PROBLEM DETAILS: In the listing beneath this line, copy exactly the lines starting with the one containing "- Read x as" and going on through the one containing "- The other".

================

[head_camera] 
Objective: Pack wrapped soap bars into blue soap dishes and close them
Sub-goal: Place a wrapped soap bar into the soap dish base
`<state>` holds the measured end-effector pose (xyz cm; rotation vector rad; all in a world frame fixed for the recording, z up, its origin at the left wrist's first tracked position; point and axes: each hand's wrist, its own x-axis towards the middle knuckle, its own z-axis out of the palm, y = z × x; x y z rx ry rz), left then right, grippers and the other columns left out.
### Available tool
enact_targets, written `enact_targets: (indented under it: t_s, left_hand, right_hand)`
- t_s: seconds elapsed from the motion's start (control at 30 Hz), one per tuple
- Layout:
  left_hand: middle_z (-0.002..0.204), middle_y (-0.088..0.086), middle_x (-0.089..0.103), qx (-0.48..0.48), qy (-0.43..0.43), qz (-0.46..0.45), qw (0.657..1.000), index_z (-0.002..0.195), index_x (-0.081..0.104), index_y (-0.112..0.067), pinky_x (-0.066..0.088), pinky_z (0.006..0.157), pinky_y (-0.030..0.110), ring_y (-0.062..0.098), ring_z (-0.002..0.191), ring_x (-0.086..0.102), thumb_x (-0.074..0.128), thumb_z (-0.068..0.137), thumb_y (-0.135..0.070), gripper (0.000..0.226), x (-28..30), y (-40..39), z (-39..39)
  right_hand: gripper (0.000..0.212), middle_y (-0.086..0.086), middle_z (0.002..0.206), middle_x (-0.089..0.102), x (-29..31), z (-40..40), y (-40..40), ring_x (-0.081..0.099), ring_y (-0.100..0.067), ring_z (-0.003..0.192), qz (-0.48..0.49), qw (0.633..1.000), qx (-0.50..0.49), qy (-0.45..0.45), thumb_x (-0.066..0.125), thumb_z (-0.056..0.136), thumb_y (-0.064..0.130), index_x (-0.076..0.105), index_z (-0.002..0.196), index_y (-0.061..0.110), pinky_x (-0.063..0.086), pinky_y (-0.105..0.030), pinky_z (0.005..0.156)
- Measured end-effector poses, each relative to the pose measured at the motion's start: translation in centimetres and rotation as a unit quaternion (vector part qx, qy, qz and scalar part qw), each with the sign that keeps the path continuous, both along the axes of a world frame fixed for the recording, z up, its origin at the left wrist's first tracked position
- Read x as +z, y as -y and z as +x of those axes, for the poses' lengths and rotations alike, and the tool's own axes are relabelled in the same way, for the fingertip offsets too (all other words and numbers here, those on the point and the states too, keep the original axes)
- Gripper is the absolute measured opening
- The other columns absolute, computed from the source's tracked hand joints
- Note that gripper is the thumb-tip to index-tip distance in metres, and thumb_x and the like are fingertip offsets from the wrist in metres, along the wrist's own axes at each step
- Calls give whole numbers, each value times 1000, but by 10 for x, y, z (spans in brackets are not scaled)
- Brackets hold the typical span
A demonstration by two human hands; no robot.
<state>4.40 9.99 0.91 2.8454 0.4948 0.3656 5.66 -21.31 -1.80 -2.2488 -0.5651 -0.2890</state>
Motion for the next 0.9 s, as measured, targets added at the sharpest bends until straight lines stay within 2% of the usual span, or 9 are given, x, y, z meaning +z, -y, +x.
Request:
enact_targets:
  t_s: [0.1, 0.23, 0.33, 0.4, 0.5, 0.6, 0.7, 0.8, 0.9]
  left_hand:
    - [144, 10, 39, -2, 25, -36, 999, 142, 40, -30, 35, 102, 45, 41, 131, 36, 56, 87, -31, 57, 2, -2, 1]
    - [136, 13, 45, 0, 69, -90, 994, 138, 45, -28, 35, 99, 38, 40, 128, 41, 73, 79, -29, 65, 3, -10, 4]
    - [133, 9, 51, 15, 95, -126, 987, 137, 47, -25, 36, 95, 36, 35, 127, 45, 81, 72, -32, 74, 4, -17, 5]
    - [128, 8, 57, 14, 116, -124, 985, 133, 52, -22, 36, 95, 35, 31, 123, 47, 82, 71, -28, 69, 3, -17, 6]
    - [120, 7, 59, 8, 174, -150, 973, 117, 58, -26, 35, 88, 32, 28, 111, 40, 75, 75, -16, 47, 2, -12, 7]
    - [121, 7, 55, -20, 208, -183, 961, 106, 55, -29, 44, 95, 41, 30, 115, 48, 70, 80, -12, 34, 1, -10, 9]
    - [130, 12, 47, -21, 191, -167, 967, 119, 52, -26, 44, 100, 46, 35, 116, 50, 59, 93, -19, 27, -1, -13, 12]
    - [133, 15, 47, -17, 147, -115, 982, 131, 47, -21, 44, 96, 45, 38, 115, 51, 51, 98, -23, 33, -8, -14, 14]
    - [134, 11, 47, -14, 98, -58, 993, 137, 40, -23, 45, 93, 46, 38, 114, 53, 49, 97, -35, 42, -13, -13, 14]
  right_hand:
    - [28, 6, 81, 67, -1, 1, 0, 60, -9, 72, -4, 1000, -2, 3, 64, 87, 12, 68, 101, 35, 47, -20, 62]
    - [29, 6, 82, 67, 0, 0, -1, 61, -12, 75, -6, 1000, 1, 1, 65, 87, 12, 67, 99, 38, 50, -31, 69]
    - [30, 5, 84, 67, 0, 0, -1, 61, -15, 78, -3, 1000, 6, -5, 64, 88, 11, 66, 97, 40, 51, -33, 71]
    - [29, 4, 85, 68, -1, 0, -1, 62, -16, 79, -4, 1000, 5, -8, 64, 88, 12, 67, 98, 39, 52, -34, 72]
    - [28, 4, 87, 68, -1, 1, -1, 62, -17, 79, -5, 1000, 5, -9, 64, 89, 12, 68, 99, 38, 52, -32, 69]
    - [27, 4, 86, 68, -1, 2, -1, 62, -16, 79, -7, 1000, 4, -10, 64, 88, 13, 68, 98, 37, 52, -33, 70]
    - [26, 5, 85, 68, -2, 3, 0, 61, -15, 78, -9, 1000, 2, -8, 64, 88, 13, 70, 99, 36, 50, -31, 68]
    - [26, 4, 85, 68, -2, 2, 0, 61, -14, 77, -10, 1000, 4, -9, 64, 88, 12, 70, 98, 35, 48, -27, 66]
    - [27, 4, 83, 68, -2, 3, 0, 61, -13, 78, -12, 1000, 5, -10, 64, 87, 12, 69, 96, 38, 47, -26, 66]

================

ANSWER SPACE:
- Read x as +z, y as -y and z as +x of those axes, for the poses' lengths and rotations alike, and the tool's own axes are relabelled in the same way, for the fingertip offsets too (all other words and numbers here, those on the point and the states too, keep the original axes)
- Gripper is the absolute measured opening
- The other columns absolute, computed from the source's tracked hand joints

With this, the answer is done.